The answer must consist only of the lines in the records below from the line with "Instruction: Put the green" to the line with "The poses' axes", both included, copied word for word with every picture left out.

Provided entries:
========
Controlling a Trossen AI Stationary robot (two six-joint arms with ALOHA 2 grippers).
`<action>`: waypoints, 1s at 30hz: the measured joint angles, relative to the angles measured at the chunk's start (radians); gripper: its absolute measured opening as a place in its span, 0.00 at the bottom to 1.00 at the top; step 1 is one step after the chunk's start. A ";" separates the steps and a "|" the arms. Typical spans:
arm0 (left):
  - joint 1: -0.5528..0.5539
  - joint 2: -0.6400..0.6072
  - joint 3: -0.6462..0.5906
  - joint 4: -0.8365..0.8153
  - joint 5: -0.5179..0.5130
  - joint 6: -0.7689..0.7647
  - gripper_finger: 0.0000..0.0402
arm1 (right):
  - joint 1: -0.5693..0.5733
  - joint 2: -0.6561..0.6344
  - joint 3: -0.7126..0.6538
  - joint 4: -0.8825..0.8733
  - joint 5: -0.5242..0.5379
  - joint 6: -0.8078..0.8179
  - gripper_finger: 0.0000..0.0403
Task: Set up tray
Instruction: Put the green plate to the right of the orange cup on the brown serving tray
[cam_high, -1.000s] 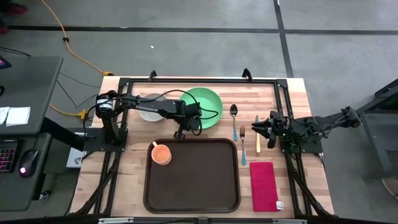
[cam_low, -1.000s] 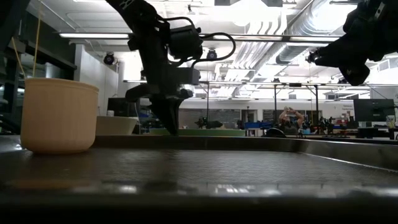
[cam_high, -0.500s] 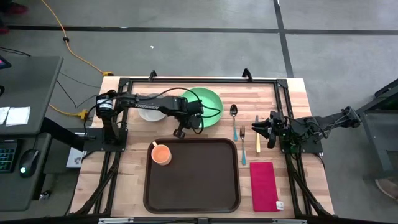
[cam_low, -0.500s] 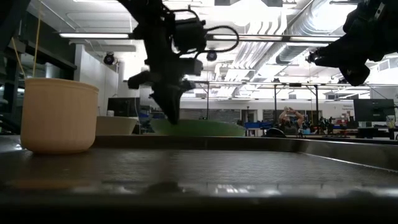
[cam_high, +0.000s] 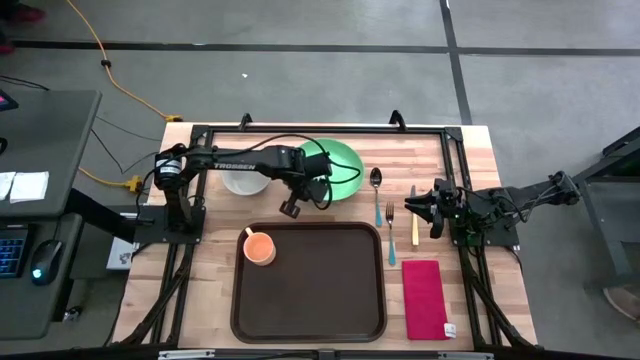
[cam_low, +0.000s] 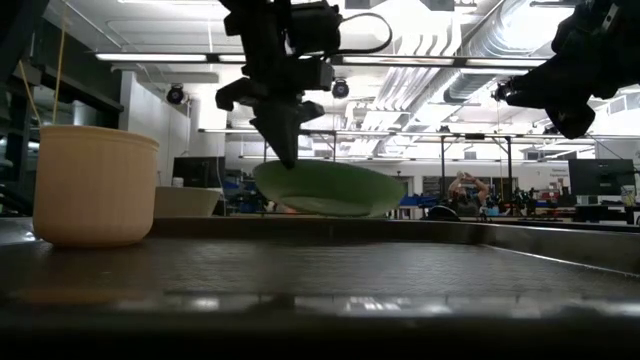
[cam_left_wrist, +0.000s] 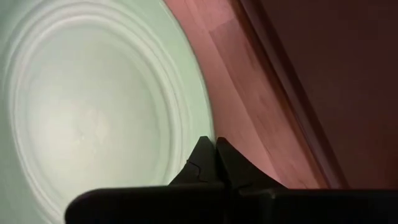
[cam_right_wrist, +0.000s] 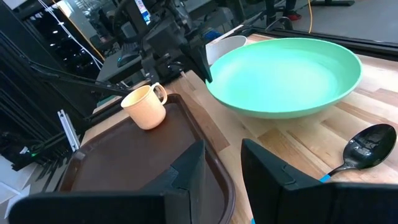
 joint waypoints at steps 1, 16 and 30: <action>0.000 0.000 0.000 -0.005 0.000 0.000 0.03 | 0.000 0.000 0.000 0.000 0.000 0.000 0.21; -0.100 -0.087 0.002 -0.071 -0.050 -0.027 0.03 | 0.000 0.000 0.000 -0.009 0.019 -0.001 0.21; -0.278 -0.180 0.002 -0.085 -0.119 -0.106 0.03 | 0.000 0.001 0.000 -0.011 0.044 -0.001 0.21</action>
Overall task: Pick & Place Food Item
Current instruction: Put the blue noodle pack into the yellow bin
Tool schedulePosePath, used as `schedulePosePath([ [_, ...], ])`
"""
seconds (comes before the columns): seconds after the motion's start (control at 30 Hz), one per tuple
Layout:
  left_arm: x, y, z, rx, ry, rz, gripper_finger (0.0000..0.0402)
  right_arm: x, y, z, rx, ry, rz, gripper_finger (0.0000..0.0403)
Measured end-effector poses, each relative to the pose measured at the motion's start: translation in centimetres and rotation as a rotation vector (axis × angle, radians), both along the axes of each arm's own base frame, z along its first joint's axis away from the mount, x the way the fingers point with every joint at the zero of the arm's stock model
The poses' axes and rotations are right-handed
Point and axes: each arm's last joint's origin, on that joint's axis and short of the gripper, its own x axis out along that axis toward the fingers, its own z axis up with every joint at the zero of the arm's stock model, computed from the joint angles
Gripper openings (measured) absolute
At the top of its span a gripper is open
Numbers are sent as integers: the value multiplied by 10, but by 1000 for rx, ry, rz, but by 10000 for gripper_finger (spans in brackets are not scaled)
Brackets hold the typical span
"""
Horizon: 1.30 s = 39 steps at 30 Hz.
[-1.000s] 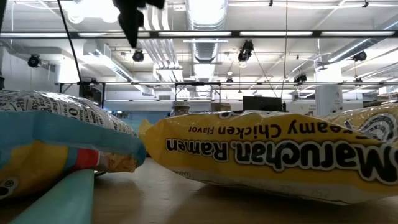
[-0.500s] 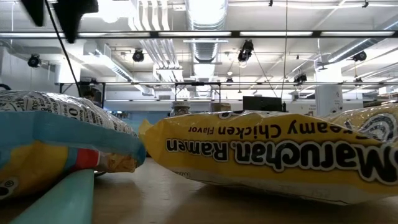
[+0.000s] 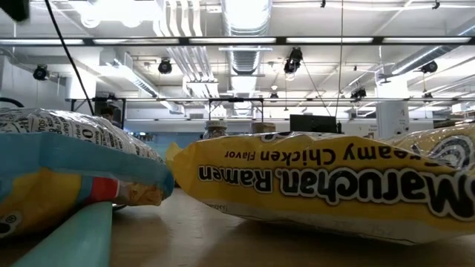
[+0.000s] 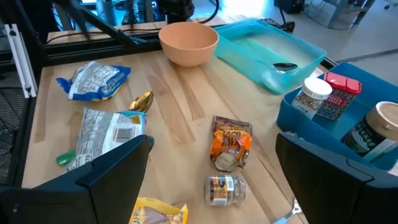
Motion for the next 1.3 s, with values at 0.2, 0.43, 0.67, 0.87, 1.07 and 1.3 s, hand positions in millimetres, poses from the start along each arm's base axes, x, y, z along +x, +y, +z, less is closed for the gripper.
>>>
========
Your solution:
Instruction: Put the green plate to the right of the orange cup on the brown serving tray
[cam_high, -1.000s] 
[cam_low, -1.000s] 
[cam_high, -0.500s] 
[cam_low, -0.500s] 
[cam_high, +0.000s] 
[cam_low, +0.000s] 
[cam_left_wrist, +0.000s] 
[cam_right_wrist, +0.000s] 
 joint waypoints at steps 1, 16 and 30: <action>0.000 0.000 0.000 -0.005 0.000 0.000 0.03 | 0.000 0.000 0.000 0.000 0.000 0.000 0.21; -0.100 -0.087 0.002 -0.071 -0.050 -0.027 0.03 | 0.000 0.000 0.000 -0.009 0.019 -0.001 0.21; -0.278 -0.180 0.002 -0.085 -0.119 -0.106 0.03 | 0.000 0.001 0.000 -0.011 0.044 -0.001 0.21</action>
Overall task: Pick & Place Food Item
Current instruction: Put the blue noodle pack into the yellow bin
Tool schedulePosePath, used as `schedulePosePath([ [_, ...], ])`
"""
seconds (comes before the columns): seconds after the motion's start (control at 30 Hz), one per tuple
Layout:
  left_arm: x, y, z, rx, ry, rz, gripper_finger (0.0000..0.0402)
  right_arm: x, y, z, rx, ry, rz, gripper_finger (0.0000..0.0403)
Measured end-effector poses, each relative to the pose measured at the motion's start: translation in centimetres and rotation as a rotation vector (axis × angle, radians), both along the axes of each arm's own base frame, z along its first joint's axis away from the mount, x the way the fingers point with every joint at the zero of the arm's stock model
The poses' axes and rotations are right-handed

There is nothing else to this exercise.